Chapter Four: Imprint
"I'm out of charge, but I'm full of spite." - Mark "Markiplier" Fischbach
Maddie
I remember how I felt the first time I held my kids. They were so small and red and pruny and perfect in every way. Both times, my exhaustion had faded the second the doctor placed that shrieking bundle into my arms. All I could feel was love for my baby, for the newest member of my family. Both times, Jack held it together until it was his turn to hold the baby.
I wonder if Danny cried too the first time he held his son.
I wonder if he cried twice as hard when the baby died.
I wonder if this is why Danny suddenly became so defensive of ghosts.
A few tears slip past my lashes, grief for a grandson whom Jack and I never got to meet, guilt that our children didn't trust us enough to tell us.
But then, why would they? How many times have they heard us go on about destroying or dissecting ghosts?
Jack is having the same thought. I can see it in his eyes as he wipes a tear of his own off his face. "We need to talk to Danny." He tries to form a smile, but it doesn't quite happen. "With any luck, this is all a big misunderstanding that he can make fun of us for."

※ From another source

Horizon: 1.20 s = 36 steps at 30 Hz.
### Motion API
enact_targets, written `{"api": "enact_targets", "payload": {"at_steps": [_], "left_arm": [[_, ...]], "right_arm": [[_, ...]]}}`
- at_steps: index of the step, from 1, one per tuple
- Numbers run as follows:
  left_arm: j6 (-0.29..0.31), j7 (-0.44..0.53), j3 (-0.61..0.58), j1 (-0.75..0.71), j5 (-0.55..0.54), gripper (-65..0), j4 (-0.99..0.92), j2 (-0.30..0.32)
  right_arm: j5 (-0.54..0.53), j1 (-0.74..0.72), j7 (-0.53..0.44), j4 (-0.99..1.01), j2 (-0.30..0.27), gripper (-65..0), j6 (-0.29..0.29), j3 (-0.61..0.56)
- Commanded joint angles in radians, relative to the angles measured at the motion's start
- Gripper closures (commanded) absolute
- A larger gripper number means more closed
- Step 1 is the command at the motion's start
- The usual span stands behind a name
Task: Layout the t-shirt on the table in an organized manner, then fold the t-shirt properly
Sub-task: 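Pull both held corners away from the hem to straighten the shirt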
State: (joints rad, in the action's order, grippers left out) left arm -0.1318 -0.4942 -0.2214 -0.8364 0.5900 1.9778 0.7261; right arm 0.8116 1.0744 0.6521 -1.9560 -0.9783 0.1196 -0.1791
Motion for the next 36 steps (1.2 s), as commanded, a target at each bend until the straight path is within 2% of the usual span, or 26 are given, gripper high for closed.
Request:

The joke falls flat, and he knows it.
I swipe at my face and think as rationally as I can at a time like this. "Where do we even begin? On one hand, it's a ghost. Danny could be in danger, but," I scrape my nails over my scalp, "but it's still his child. Our grandchild! We can't…" My hands are shaking against my scalp. I throw my hands down hard enough that I feel a few strands of hair pop out with them. I shake my head. "I couldn't do it, Jack. I-I don't think I could do it."

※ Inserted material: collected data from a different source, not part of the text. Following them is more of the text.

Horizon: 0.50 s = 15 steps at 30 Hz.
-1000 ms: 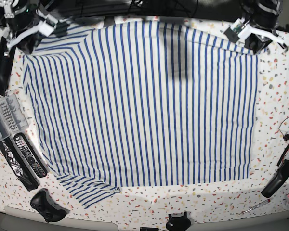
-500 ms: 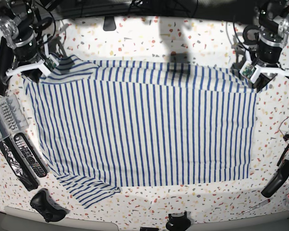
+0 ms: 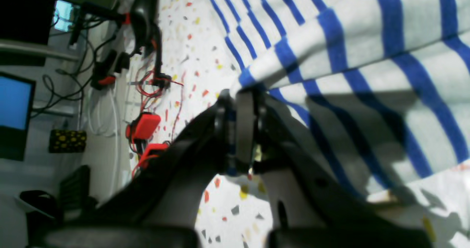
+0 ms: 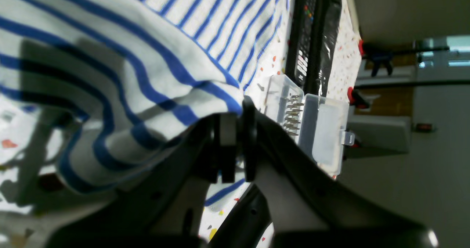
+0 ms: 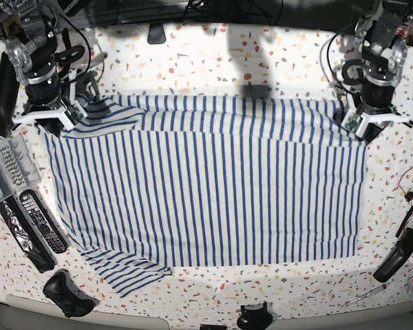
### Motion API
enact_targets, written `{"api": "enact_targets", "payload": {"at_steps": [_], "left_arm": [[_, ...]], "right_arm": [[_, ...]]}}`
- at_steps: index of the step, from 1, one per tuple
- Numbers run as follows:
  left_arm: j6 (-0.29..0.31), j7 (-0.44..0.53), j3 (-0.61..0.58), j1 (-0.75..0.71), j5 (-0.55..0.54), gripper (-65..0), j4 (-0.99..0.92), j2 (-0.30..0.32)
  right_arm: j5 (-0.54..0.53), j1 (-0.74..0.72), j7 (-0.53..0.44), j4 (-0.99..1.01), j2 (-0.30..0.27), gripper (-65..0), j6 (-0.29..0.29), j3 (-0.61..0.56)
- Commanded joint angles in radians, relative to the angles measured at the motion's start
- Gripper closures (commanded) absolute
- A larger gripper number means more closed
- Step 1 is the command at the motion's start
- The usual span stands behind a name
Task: Layout the t-shirt on the table in an organized manner, then fold the t-shirt properly
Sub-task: 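Pull both held corners away from the hem to straighten the shirt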
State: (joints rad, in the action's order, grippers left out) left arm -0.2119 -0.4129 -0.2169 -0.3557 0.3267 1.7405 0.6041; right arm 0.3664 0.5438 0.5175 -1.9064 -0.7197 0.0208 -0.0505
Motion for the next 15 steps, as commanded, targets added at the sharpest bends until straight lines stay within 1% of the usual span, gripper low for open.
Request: {"api": "enact_targets", "payload": {"at_steps": [1, 12, 15], "left_arm": [[-0.021, 0.016, 0.007, 0.009, 0.006, 0.0, 0.013, 0.011], [-0.02, 0.026, 0.007, 0.012, 0.008, 0.0, 0.013, 0.011], [-0.02, 0.045, 0.007, 0.013, 0.007, 0.0, 0.013, 0.011]], "right_arm": [[0.015, -0.018, -0.01, 0.005, -0.009, 0.0, 0.015, 0.009], [0.014, -0.127, -0.032, 0.167, -0.001, 0.0, 0.015, 0.009], [0.014, -0.178, -0.032, 0.209, 0.017, 0.0, 0.015, 0.009]]}}
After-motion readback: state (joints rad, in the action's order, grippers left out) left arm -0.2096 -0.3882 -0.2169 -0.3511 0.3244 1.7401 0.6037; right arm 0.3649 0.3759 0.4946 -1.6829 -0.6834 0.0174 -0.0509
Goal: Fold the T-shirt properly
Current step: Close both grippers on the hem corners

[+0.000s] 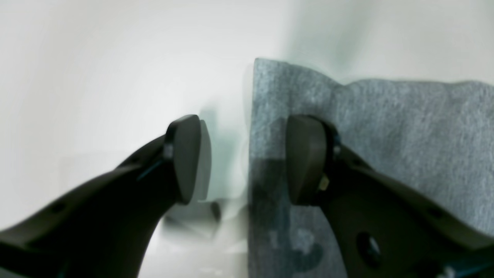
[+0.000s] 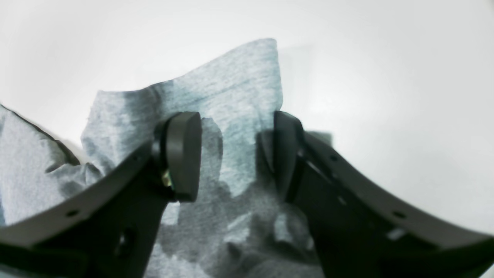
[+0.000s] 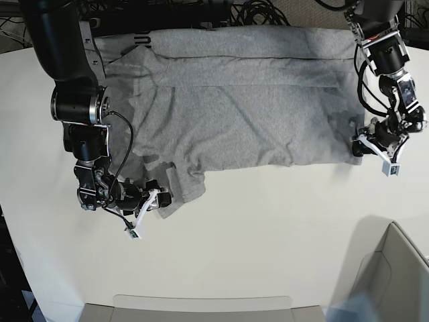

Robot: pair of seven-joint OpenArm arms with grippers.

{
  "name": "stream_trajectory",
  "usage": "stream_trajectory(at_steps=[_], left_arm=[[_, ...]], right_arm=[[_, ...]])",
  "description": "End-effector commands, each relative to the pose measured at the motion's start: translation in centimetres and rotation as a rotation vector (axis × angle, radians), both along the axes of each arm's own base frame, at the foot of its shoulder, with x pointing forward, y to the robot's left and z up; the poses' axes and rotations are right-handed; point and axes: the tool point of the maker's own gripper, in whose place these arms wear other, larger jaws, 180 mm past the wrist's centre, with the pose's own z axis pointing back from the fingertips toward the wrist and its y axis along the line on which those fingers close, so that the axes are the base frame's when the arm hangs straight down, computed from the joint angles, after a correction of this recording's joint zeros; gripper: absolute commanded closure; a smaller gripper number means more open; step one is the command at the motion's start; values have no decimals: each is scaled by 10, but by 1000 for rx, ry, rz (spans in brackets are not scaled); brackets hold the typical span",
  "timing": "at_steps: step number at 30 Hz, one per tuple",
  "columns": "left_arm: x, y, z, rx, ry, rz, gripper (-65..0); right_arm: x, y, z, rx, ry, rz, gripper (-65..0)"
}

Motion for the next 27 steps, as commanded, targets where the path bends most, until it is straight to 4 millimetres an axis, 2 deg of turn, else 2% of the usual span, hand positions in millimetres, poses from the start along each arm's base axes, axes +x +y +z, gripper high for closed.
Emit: stream_trajectory(at_steps=[1,4,7,9,14,16,19,21,23,27], left_arm=[[5,-7,3,4,4,-31,-334],[7,-27,-5,-15,17,-67,-314],[5,-32,-9,-23,22,-71,-299],[4,-34,-10,-21,27,-77,-257],[3,-32,-11,-16,32,-77,-62],[3,-31,-10,-15,32,-76,-28],[3,-28,-9,-15,30,-68,-23],[2,-24,-8,-18,23,-51,-14],[2,-14,-3,-26,4,-10,0],[4,-8,1,-30,-13,13,0]], right_arm=[[-8,-7,-7,-67,57,35,-296],[-8,-5,-7,-65,57,37,-295],[-9,-3,-7,-64,57,41,-264],[-8,-2,-6,-63,56,42,-195],[-5,2,-3,-60,46,43,-1],[-3,0,-2,-67,42,34,0],[7,-4,5,-79,23,7,0],[19,-6,17,-90,-20,-10,0],[26,-4,26,-97,-59,-15,0],[36,-4,42,-108,-120,-10,0]])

This is uncharted territory. We've never dealt with the ghost of a loved one before. We've talked about it. We knew it might happen one day, and we agreed that we would do what had to be done. But, talking about something is different than actually having it happen.
We may have never known our grandson, but he's still family, our child's child.
No. I couldn't possibly. Even if he became a serious threat, I know in my heart that I wouldn't be able to pull the trigger.
"You know," Jack has that intense, thoughtful expression again, "since Bub Phantom first appeared in town, I've been thinking about ghost babies."
"And?" I prompt.
Jack leans his hand on the desk. "You remember my theory on how ghosts harbor memories of their lives and that has a hand in their behavior?" I nod. "Well, babies don't really have any memories, do they? But, you know what they do have? Their parents."
The gears in my head are turning. "You think that Danny's son…knows who his father is?"
"I don't know about that," Jack says. "But, it's possible that he feels some connection with Danny. Ghosts always want something, but babies don't really want anything but to be taken care of. Maybe all ghost babies want is to be with their parents. Maybe they're content simply to have someone looking after them. It would explain why Bub is so docile. Granted, we've only seen him twice, but all he ever did was fly around and look cute."
This is why I need Jack. I look at a group of trees and walk away satisfied. He steps into the forest beyond.
He picks up the onesie. "Let's go talk to Danny."
He puts his arm around me and leads me out of the lab.
My mind flashes to this morning when I accidentally shot Bub. Ghost or not, the idea of shooting an infant nags at me. Now that Jack's calm, analytical words are in the mix, I feel so much worse. What he said about ghost babies makes sense.
If he's right, it means that I truly did harm an innocent child. One who might be my grandson. I can't rule that out. Phantom calls himself Bub's father, but only by a process called imprinting which implies that they aren't related. I wasn't sure if imprinting was a real thing for ghosts, but Jack's theory about babies is making me reconsider.
The kids are standing in the hallway upstairs. Jazz has her back to us, and Danny is in front of her. We can hear their frantic conversation on our way up.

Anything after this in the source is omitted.